Que sepamos, nadie se lo había pedido. Es más, esa parecía cuestión zanjada en el seno del establishment patrio desde que, en abril de 2012, trascendiera el escándalo de su malhadada cacería africana, con rotura de cadera incluida. Craso error del que nos sacó el discurso de Navidad del martes noche, con esa inequívoca afirmación sobre su pretensión de continuar como jefe del Estado sine die. Ha sido el asunto más llamativo de los contenidos en el mensaje real, sin duda un recado enviado a destinatario o destinatarios cuya identidad ignoramos, aunque sospechamos, puesto que no parece que sean los españoles, que tan poco cuentan en los enredos y ambiciones de la Casa Real, ni tampoco el Gobierno, cuya adulación al monarca esta fuera de duda. En todo caso, la sorprendente afirmación hay que tomarla como un recordatorio sobre la naturaleza del régimen político de 1978, del que el Rey es progenitor y garante, y una advertencia, en día tan señalado y en hora de máxima audiencia, sobre los límites de cualquier acción reformadora que pudiera emprenderse. Recado, en todo caso, revelador de que el jefe del Estado no es consciente de su escasa autoridad y del estado ruinoso de las instituciones constitucionales, y premonitorio de que cualquier iniciativa de cambio genuino está condenada de antemano al fracaso, lo cual supone una verdadera amenaza para la estabilidad de España.
Los contenidos del discurso han sido comentados ampliamente y no procede reiterarlos: con más o menos énfasis, son partituras ya conocidas de años anteriores, cuyo leit motiv se centra en cantar las excelencias del orden constitucional y de la monarquía en particular, desdeñando dos conceptos que sí están hoy en boca de amplios sectores de la sociedad española: la crisis constitucional, y la necesidad de iniciar cambios con la apertura de un período constituyente. En la salutación navideña del Rey nada de eso aparece ni por asomo, lo que da idea de un alejamiento de la realidad que afecta no sólo a su persona, sino a gran parte de ese establishment que, en una demostración palpable de falta de patriotismo, contempla los cambios como una agresión a sus privilegios. A éste propósito, resultan reveladoras las posturas de los dos partidos dinásticos, el PP y el PSOE, muy favorables a lo expresado por el monarca y absolutamente contrarios al debate del cambio. Tampoco se podía esperar otra cosa de dos organizaciones políticas que tienen grandes responsabilidades en la situación que vive España y que están en el punto de mira de la desafección creciente de los ciudadanos. Encuestas cantan.
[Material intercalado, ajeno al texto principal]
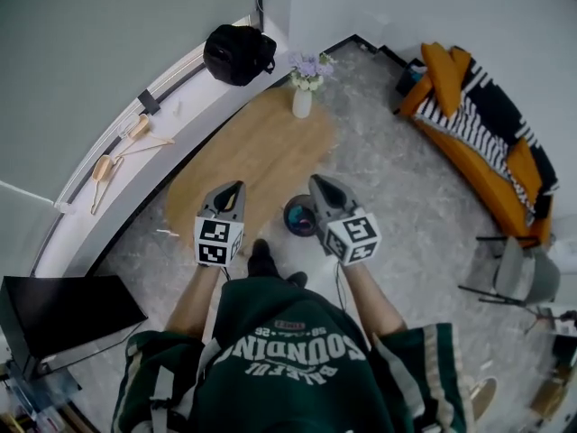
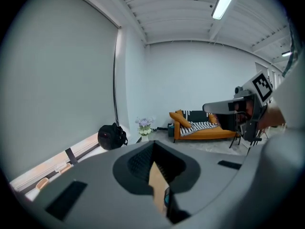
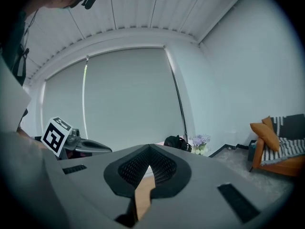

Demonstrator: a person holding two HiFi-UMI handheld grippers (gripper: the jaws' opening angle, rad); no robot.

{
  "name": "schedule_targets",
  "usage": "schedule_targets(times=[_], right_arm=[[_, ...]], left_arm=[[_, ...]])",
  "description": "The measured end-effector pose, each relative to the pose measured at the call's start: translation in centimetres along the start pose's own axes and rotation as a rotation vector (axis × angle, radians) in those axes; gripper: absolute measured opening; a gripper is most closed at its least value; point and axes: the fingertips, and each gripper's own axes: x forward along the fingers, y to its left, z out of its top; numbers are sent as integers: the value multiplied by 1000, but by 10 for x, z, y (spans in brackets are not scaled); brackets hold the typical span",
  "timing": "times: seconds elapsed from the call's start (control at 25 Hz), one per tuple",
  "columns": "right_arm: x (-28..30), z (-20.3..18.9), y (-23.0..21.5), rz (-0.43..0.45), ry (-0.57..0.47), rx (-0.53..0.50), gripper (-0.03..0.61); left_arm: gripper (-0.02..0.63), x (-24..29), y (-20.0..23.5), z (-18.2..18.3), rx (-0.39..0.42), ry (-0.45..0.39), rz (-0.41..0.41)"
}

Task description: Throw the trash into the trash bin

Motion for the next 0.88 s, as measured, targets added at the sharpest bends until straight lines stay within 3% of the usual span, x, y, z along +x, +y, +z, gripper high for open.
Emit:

Demasiado poco y demasiado tarde
El mensaje real se ha producido en un contexto de alteraciones diversas, que van desde la política a la economía y a la justicia, tales como la omnipresente cuestión catalana, el escándalo del recibo de la luz y el registro judicial de la sede del partido del Gobierno, amén de las idas y venidas sobre la imputación o no de la infanta Cristina. Son realidades lacerantes que se pretenden encubrir con palabras de agradecimiento a los perjudicados por ese estado de cosas, la gran mayoría del país, y con eufemismos sobre la actualización de los acuerdos de convivencia. Demasiado poco y demasiado tarde, ante una situación de emergencia ciudadana que puede terminar desbordando los diques de contención construidos por los usufructuarios del poder. El inmovilismo o el reformismo low cost no son medicinas apropiadas para la crisis que padecemos, razón por la cual resulta muy inquietante que el primer magistrado de la nación piense que lo que está sucediendo no va más allá de un problema coyuntural, sin caer en la cuenta de hasta dónde ha llegado la carcoma.
Este periódico siempre ha sostenido que los problemas políticos y constitucionales que afectan a la calidad de la democracia se resuelven con más democracia, que los económicos se ordenan con mayor libertad (liberalización entendida como aumento de la competencia) y que el Estado tiene que ser garante de todo ello. Por eso, no sólo no nos asustan los cambios sino que los consideramos imprescindibles para superar de verdad, y no en falso, la crisis española. Lamentable resulta, desde esta perspectiva, constatar que el jefe del Estado no ha estado, una vez más, a la altura de las circunstancias.